Lejos del puerto, la identidad aflora aún más fuerte. Fuera de los Zigzag, el himno a Iquique es una antídoto contra la depresión, el chumbeque, las condesas y lucumies un manjar de los dioses. Un banderín del Yungay o del Sportiva es un amuleto. El New York Times una alpargata vieja en comparación a la prensa local. En el exilio, Roberto Sola es el mejor arquero del mundo.
Más allá del cerro Dragón, más allá del Marinero Desconocido, más allá de la Ballenera y más allá de la balsa de Cavancha -que ya no está- los hijos predilectos de Iquique siguen reproduciendo nuestra identidad. Asumen eso sí, la identidad de una forma explícita que se eleva aún más con la fuerza de la nostalgia. Se descubren iquiqueños en la diáspora, en ese territorio donde ya no es natural lo que se hizo por tanto años. Así por ejemplo, iquiqueños en el sur, para recibir el año nuevo, queman salnitrón, ante la mirada incrédula de los sureños. Tocan la Reina del Tamarugal cada 16 de julio estén en Amsterdam o en Pekín. Bailan un trotecito en Hamburgo, le convidan un chumbeque a un neoyorquino como para que prueben lo que se están perdiendo. En Santiago, cada 21 de mayo, en el Estadio Italiano, la grey se junta a escuchar la arenga de Prat y a cantar el himno a Iquique. Alguien me contó que en una ciudad del sur, se armó espontáneamente un grupo que desfiló un día del Combate Naval. Es que el desfilar es también parte de lo que somos.
Producto de la crisis de los años 30 buena parte de la población se subió al Longitudinal o bien se embarcó en el muelle de pasajeros. Voy y vuelto, decían triste. Sin embargo, muchos jamás regresaron. Pero, eso no ha impedido que sigan nostalgiando el puerto que dejaron. Luis Advis, por ejemplo, escribió la Cantata de la Escuela Santa María, a fuerza, creo, de padecer pensión -echar de menos en castellano-; Carlos Guerrero Don Pampa retrató en la revista Estadio cuantas veces pudo a la tierra de campeones. Pedro Bravo Elizondo, investigó desde Estados Unidos, donde es profesor, el teatro y literatura obrera. Oscar Hahn escribió un maravilloso poema a Iquique aún inédito. Juan Ostoic, Juan José Gallo, Carlos Vera, Carmelo Musa, Humberto Loayza y un largo etcétera, se alimentaron del compromiso de ser iquiqueños para llegar al lugar donde están... Otros después del 73 y casi con lo puesto tuvieron que dejar la patria chica y la grande. En Copenhagen, los Caroca echaban de menos al Iquique de los trabajos voluntarios; en Frankfourt, Iván Barbaric, escuchaba cuanta veces podía la cinta en que Deportes Iquique, se proclamó campeón de Chile. En Madrid, el Negro Sironavalle, el dentista, construyó parte de su casa con maderas de demolición del regimiento Carampangue.

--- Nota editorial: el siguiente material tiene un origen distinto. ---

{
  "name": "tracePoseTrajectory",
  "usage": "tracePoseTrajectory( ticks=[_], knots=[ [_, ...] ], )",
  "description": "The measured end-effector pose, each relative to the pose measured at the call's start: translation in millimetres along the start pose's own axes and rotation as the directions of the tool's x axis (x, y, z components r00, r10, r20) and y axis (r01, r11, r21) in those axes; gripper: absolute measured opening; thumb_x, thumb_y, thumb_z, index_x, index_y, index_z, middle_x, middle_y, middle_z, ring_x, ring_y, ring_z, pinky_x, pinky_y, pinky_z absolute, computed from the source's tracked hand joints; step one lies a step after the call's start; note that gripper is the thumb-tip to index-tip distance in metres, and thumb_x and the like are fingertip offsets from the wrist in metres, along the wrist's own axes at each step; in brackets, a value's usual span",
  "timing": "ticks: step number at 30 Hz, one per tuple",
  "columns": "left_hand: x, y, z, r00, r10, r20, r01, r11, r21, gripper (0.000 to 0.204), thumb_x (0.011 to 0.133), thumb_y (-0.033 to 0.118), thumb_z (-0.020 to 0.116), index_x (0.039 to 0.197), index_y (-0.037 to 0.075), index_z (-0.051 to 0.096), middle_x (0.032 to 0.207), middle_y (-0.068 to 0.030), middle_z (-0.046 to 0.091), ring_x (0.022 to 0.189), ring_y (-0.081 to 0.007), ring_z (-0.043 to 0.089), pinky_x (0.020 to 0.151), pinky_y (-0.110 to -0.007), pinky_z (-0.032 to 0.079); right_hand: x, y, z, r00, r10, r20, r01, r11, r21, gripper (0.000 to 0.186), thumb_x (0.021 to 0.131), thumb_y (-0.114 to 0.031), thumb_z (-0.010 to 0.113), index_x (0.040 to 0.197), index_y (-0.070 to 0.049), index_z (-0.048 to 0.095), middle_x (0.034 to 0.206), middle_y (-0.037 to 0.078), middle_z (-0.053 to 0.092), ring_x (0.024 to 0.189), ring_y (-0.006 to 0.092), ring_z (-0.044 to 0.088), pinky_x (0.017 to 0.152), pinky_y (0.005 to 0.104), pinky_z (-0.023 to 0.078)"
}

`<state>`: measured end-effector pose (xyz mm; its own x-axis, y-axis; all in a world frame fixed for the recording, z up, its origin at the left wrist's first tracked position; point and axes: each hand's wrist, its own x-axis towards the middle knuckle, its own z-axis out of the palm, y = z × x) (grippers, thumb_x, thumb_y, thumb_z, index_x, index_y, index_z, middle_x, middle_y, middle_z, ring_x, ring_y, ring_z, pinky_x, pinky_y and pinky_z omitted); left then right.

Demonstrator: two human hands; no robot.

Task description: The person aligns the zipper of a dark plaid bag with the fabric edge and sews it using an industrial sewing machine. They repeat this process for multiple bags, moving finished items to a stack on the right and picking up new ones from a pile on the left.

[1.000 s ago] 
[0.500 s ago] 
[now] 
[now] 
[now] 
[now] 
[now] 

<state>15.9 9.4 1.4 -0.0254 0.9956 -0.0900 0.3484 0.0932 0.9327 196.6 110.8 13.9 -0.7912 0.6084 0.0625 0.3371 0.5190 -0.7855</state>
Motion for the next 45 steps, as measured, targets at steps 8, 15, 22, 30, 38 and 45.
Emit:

Lejos del puerto, la identidad aflora aún más fuerte. Fuera de los Zigzag, el himno a Iquique es una antídoto contra la depresión, el chumbeque, las condesas y lucumies un manjar de los dioses. Un banderín del Yungay o del Sportiva es un amuleto. El New York Times una alpargata vieja en comparación a la prensa local. En el exilio, Roberto Sola es el mejor arquero del mundo.